Effect of Low-Temperature Oxygen Plasma Treatment of Titanium Alloy Surface on Tannic Acid Coating Deposition

• Published in: Materials Vol. 17; no. 5; p. 1065
• Main Authors: Winiecki, Mariusz, Stepczyńska, Magdalena, Moraczewski, Krzysztof, Skowronski, Lukasz, Trzcinski, Marek, Rerek, Tomasz, Malinowski, Rafał
• Format: Journal Article
• Language: English
• Published: Switzerland MDPI AG 26.02.2024; MDPI
• Subjects: Acids; Atomic force microscopy; Biocompatibility; Biomedical materials; Coatings; Contact angle; Cracks; Deposition; Electrons; Energy; Low temperature; Oxygen plasma; Photoelectrons; Plasma etching; Plasma physics; Scanning electron microscopy; Software; Specialty metals industry; Spectroellipsometry; Substrates; Surface properties; Tannic acid; Titanium; Titanium alloys; Titanium base alloys; Titanium dioxide; X ray photoelectron spectroscopy; X-ray spectroscopy; Poland; United States > US; Germany; titanium alloy; tannic acid; coating; low-temperature plasma; surface modification
• ISSN: 1996-1944; 1996-1944
• DOI: 10.3390/ma17051065

In this study, the effect of low-temperature oxygen plasma treatment with various powers of a titanium alloy surface on the structural and morphological properties of a substrate and the deposition of a tannic acid coating was investigated.
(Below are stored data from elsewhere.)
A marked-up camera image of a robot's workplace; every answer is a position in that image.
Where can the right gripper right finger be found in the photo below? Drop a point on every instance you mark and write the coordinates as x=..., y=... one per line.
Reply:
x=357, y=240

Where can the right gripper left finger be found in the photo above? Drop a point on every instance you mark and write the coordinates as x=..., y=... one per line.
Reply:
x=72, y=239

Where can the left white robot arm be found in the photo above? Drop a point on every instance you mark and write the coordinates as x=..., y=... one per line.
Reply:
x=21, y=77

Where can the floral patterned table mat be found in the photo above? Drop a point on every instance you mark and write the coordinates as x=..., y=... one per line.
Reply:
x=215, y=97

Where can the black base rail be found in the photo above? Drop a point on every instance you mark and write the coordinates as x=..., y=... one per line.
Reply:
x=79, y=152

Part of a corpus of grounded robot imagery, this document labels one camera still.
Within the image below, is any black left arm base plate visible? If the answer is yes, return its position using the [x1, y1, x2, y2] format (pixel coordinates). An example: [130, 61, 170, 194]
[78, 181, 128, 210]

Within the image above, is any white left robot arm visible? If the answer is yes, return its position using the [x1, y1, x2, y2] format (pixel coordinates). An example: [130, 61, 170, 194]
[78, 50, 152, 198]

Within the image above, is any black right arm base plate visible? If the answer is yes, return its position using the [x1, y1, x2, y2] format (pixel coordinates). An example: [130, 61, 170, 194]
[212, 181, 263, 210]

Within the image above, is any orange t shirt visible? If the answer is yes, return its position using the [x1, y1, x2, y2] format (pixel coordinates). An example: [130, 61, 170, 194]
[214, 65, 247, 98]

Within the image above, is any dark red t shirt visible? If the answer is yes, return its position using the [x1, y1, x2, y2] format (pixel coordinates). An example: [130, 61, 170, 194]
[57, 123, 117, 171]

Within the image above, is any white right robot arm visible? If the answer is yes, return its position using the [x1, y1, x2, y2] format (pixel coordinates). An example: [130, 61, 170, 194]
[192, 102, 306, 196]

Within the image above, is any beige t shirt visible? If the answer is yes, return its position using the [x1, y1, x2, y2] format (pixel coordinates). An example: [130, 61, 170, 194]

The surface characteristics of the titanium alloy were evaluated by X-ray photoelectron spectroscopy (XPS), scanning electron microscopy (SEM), atomic force microscopy (AFM), and contact angle measurements. Following this, the tannic acid coatings were deposited on the titanium alloy substrates and the structural and morphological properties of the tannic acid coatings deposited were subject to characterization by XPS, SEM, and spectroscopic ellipsometry (SE) measurements. The results show that the low-temperature oxygen plasma treatment of titanium alloys leads to the formation of titanium dioxides that contain –OH groups on the surface being accompanied by a reduction in carbon, which imparts hydrophilicity to the titanium substrate, and the effect increases with the applied plasma power. The performed titanium alloy substrate modification translates into the quality of the deposited tannic acid coating standing out by higher uniformity of the coating, lower number of defects indicating delamination or incomplete bonding of the coating with the substrate, lower number of cracks, thinner cracks, and higher thickness of the tannic acid coatings compared to the non-treated titanium alloy substrate. A similar effect is observed as the applied plasma power increases.